- 03 Sep 2024
- Print
- DarkLight
- PDF
RLHF Prompt Studio
- Updated On 03 Sep 2024
- Print
- DarkLight
- PDF
Overview
As generative AI grows in popularity and rapidly evolves, so does the need to fine-tune models for specific commercial needs, training them on proprietary data to extend their base capabilities.
RLHF Studio
Dataloop’s RLHF studio (Reinforcement Learning Human Feedback) enables prompt engineering, allowing annotators to provide their feedback over responses to prompts. Both prompts and responses can be any type of item, for example, text or an image, and soon we will also support video and audio.
The purpose of the RLHF Studio is to enable organizations to fine-tune their generative AI models. The studio supports multiple prompts and responses, organized in a sequential chat flow, where annotators can provide feedback at any stage, rank the best response, and offer necessary feedback to enhance the model.
Once you open the JSON file, the RLHF Studio is displayed, and it has two sections: Conversation and Feedback.
For more information on the JSON format, see the RLHF JSON document.
Conversation
This section contains prompts and responses. The Text viewer for both Prompts and Responses supports Markdown formatting in addition to standard text. To create well-structured content with elements like headings, bold, italics, and other formatting options, use Markdown format to ensure the text is displayed correctly.
For example,
# Heading 1
-> Heading 1## Heading 2
-> Heading 2**bold**
-> bold
For more information on formatting, see the Markdown Syntax page.
Prompts
A prompt is an instruction, question, stimulus, or cue given to the model to provide responses. Dataloop supports more than one prompt for generating model responses. The project owners or managers upload the prompts' data to the dataset.
Response
A response is the action or answer that occurs as a result of a prompt. Dataloop supports more than two model responses; hence, a prompt might have multiple responses that were generated by different model versions or completely different models.

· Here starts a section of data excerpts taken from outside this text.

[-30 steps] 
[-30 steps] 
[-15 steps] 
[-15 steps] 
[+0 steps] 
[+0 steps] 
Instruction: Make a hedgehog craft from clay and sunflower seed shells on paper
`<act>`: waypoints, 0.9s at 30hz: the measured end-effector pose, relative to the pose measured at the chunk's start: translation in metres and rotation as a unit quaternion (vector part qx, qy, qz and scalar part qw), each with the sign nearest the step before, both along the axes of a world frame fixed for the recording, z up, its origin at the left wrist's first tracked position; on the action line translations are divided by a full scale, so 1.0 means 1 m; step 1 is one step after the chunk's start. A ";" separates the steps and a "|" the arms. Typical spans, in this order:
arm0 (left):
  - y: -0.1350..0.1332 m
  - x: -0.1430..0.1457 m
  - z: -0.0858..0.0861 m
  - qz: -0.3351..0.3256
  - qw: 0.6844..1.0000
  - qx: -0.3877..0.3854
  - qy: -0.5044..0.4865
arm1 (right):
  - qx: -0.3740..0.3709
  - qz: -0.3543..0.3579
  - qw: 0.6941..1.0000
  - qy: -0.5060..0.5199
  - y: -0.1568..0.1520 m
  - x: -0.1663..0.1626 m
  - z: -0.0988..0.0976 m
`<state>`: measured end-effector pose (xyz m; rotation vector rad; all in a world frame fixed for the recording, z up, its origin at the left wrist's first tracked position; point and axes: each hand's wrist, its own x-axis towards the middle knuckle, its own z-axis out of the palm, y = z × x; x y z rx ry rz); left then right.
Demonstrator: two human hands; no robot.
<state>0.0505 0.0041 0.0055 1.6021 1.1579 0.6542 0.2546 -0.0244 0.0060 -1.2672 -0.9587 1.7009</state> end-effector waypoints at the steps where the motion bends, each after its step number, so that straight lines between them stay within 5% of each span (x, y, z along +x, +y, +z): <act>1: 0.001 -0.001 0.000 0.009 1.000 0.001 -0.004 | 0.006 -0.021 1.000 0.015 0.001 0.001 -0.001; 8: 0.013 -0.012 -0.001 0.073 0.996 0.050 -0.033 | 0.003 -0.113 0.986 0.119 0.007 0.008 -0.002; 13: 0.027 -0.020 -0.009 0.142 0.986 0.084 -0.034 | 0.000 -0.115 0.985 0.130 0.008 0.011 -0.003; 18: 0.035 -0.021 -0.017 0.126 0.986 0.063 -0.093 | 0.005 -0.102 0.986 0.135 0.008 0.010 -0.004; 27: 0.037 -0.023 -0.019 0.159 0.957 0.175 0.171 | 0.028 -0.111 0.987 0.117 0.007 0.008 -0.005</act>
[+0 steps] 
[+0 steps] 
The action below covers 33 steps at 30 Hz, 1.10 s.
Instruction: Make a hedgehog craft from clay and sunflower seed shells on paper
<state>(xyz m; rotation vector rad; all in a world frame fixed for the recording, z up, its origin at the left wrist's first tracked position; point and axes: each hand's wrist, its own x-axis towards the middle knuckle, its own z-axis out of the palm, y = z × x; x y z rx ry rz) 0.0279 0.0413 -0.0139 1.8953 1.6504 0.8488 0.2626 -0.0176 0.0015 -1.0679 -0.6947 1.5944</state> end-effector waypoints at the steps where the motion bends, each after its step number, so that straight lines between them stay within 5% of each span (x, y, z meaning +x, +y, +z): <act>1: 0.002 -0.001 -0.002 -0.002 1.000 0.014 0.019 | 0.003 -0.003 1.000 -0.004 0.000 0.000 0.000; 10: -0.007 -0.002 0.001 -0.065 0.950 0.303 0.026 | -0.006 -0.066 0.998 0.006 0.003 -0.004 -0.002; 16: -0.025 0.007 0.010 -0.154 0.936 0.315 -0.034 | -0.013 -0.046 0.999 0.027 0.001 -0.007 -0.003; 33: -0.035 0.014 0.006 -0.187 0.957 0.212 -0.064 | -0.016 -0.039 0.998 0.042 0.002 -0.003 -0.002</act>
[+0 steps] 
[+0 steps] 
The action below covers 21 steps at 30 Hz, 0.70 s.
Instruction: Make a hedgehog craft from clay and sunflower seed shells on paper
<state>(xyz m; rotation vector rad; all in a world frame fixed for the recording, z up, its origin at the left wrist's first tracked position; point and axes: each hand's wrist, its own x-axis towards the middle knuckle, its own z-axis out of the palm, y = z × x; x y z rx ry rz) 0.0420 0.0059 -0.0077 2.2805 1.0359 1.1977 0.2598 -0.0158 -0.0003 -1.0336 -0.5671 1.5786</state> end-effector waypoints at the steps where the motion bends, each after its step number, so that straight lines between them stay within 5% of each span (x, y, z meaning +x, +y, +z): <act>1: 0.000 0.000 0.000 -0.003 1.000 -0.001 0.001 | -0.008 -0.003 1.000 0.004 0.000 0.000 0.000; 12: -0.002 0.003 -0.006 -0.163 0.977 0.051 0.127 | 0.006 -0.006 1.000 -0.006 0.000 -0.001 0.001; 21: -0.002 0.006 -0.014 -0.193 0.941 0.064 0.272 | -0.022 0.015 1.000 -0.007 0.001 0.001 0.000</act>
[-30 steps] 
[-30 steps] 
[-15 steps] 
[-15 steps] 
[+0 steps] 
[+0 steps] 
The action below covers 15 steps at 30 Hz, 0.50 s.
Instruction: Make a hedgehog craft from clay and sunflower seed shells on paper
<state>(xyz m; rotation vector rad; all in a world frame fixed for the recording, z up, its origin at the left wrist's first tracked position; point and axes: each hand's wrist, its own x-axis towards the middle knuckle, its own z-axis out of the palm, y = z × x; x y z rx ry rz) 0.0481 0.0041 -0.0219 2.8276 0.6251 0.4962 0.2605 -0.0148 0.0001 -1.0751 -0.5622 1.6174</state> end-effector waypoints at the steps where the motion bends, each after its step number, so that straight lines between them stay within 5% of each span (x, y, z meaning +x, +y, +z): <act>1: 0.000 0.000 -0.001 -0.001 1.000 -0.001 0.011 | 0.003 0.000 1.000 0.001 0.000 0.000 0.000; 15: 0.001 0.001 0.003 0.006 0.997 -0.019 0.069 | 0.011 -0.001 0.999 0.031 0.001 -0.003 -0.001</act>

You can connect your models to the Dataloop platform or use the SDK to upload responses.
Feedback
Enables annotators to answer questions and provide feedback on the responses generated by the model. The questions in the feedback section are defined and customized by the project owner or manager through the recipe.
The list of responses is displayed based on the selection made in the Conversation > Response section.
RLHF Studio Keyboard Shortcuts
General Shortcuts
Action | Keyboard Shortcuts |
---|---|
Save | S |
Delete | Delete |
Undo | Ctrl + Z |
Redo | Ctrl + Y |
Zoom In/Out | Scroll |
Change Brightness | Vertical Arrow + M |
Change Contrast | Vertical Arrow + R |
Pan | Ctrl + Drag |
Tool Selection | 0-9 (1-6 for Segmentation Studio) |
Move selected annotations | Shift + Arrow Keys |
Previous Item | Left Arrow |
Next Item | Right Arrow |
Add Item Description | T |
Mark Item as Done | Shift + F |
Mark Item as Discarded | Shift + G |
Enable Cross Grid Tool Helper | Alt + G |
Hold G to show Cross Grid Measurements | G |
Hide/Show Annotations | H |
Show Unmasked Pixels | Ctrl + M |
Hide/Show Annotation Controllers | C |
Set Object ID menu | O |
Toggle pixel measurement | P |
Use tool creation mode | Hold Shift |
Copy annotations from previous item | Shift + V |
Work in the RLHF Studio
Project owners or managers perform the following actions for the RLHF Studio:
- Upload prompts data
- Set feedback questions.
- Approve feedback questions.
- Report an issue.
Annotators are getting tasks to validate the models' responses (predictions). Annotators perform the following actions in the RLHF Studio to validate the responses:
- Verify the prompts and their responses.
- Rank the responses.
- Provide answers to the questions in the feedback section.
- Add comments
- Send the answers for review.
Use the SDK to upload prompts and responses.
Set Feedback Questions
To set the questions presented in the feedback section, the project owner or developer can edit the attributes of the recipe.
Dataoop supports multiple question types such as scale, multiple choice, yes-no questions, and open questions, and soon we will support ranking.
Rank the Model's Responses
Dataloop RHLF Studio allows the annotator to rank the model responses. On the Response section, click on the dropdown and select a response rank (0 to 3) from the list.
Answer Feedback Questions
Annotators can answer multiple question types, such as scale, multiple choice, yes-no questions, and open questions, available in the Feedback section of the RLHF Studio. Also, you can use the comment feature to describe the feedback answer. Once you complete the question, click the Save icon.
Identify the Best Response
Dataloop allows you to select the best responses at the prompt level.
For example, if a prompt has responses A, B, and C generated by different models, the annotator can provide information on which response is the best in the Feedback section.
Once you are done, click the Save icon.
The best response selection does not validate the response ranking. With the required permission, you can customize the validation using JavaScript, if required.
Report an Issue
If you identify any issue in the response feedback provided by the annotators, click on the Open Issue icon to report it as an issue. You can also use the comment feature to describe the issue.